Ok now I have a question. I need to make this soft jaw to hold some 0.375 rod to make the clamp standoffs. what size should the holes ideally be? 0.376? 0.377? 0.385? I've done this before making the holes the exact size as the stock. That worked but I had to knock the parts out with a hammer after loosening the jaws. Thoughts?


----------



## gmihovics (Oct 29, 2021)

Janger said:


> No dumb questions. I'll try to answer.
> 
> View attachment 17957
> 
> ...



You could always mill the holes in your clamps first and use them to hold the clamps down to your wasteboard. that would allow you to remove the tabs. you just have to make sure the screws are tight or the clamp body's could shift during cut operations


----------



## Susquatch (Oct 29, 2021)

gmihovics said:


> You could always mill the holes in your clamps first and use them to hold the clamps down to your wasteboard. that would allow you to remove the tabs. you just have to make sure the screws are tight or the clamp body's could shift during cut operations



EXACTLY what I was going to suggest. Glad I read further down before diving in. In addition to that, I'd suggest that more holes wouldn't hurt the function but might improve hold down. 

@Janger - as far as I'm concerned, weight is no issue. Heavy Clamps are not necessarily better but they do "feel" better!


----------



## PeterT (Oct 30, 2021)

_Ok now I have a question. I need to make this soft jaw to hold some 0.375 rod to make the clamp standoffs. what size should the holes ideally be? 0.376? 0.377? 0.385? I've done this before making the holes the exact size as the stock. That worked but I had to knock the parts out with a hammer after loosening the jaws. Thoughts?_

I can point you to some tolerance fit sources, but the very first question will be what is the size & variation of the rod diameters? If its like O1 drill rod, might be 0.375 +/- 0.0005". And my experience with that stock is the section can be slightly eliptical which isn't quite the same circular section with +/- tolerance. If you are using more conventional stock, all bets off. Ground shafting is better but i suspect you might not be milling that?

I haven't done enough jig work like this to know for sure, but I suspect why they work (or don't) is aluminum is more ductile & distorts a bit during clamping. Say the 2 left shafts are plus 0.001" & the right one is minus 0.001". Now the jaws are bridged open on the big ones, no way the right part can be gripped as tight. To the extent it may not be tight at all or worse, come loose during machining. If gronk solves the problem (jaw distortion) that may be acceptable for the batch run, but just this issue could be a possibility. I've set up so called identical parts in my mill vise for same operation face milling & had a few surprises. What usually solved the issue was paper or something to take up the varying gap. Your self centering application would probably not lend itself to this unless the jig was a series of Vees.


----------



## Dabbler (Oct 30, 2021)

here's my take on this:  Make the holes .375 BUT  there's a trick to it (there's always a trick)

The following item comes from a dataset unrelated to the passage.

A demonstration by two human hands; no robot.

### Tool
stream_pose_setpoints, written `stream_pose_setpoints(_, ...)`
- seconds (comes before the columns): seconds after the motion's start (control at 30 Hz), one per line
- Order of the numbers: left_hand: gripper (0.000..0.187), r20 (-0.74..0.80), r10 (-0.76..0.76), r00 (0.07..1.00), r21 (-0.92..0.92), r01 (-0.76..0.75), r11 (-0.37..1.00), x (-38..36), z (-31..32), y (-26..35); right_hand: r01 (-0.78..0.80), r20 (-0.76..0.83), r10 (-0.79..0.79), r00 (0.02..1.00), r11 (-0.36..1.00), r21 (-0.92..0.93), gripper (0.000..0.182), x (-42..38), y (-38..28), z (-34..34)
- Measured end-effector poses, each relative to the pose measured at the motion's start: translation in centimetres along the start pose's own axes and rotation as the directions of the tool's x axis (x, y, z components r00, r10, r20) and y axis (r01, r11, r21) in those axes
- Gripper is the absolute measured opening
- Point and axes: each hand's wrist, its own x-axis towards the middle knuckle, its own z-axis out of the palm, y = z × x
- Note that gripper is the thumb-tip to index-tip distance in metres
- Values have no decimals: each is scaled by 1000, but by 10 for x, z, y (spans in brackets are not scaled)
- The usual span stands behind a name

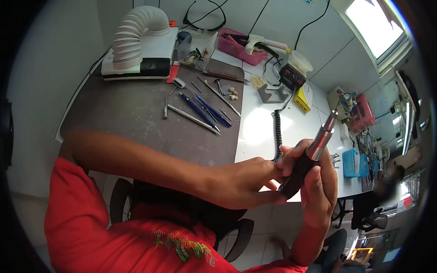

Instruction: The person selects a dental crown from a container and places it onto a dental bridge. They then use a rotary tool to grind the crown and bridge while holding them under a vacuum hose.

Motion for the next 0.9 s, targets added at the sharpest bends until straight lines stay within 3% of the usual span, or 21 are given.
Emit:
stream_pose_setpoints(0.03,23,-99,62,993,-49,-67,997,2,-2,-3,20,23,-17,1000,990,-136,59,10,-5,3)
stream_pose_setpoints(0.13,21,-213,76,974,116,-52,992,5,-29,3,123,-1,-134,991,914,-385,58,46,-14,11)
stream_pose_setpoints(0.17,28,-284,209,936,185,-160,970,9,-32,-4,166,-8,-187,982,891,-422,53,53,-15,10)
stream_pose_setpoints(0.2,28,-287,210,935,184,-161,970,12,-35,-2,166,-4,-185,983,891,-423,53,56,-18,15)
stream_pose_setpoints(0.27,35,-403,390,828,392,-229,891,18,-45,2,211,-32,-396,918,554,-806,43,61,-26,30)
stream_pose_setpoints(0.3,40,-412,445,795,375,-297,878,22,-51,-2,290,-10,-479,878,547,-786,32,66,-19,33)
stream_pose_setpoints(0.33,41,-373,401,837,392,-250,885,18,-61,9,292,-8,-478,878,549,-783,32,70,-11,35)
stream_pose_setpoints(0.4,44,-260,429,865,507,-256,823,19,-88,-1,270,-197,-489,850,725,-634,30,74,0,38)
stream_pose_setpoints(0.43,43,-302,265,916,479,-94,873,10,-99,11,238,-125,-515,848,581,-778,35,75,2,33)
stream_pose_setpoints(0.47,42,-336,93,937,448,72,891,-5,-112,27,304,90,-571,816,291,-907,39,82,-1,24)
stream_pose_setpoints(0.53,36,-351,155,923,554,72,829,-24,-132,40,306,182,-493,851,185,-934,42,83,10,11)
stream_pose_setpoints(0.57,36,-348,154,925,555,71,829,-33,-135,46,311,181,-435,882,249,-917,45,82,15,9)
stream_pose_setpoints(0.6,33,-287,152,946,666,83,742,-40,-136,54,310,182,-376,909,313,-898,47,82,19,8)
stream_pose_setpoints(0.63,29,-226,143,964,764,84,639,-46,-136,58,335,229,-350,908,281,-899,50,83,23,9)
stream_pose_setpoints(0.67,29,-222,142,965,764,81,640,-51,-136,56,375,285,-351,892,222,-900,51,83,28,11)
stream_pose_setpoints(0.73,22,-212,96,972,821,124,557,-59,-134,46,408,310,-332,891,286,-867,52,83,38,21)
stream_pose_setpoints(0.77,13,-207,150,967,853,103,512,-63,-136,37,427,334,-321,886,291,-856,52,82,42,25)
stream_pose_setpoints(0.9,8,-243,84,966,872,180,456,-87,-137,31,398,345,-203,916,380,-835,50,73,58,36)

You mill the holes with a .005 to .010 spacer, then after the boring is complete, relieve the holes (shown in red) an additional .020 - this relief amounts to about 15% of the diameter (if you include both sides) when complete. Now there is no way for the jaws to 'pinch' the pin when released, and when you tighten you get positive, repeatable clamping.


----------



## RobinHood (Oct 30, 2021)

X2 was Dabbler said. Works very well, especially with aluminum soft jaws.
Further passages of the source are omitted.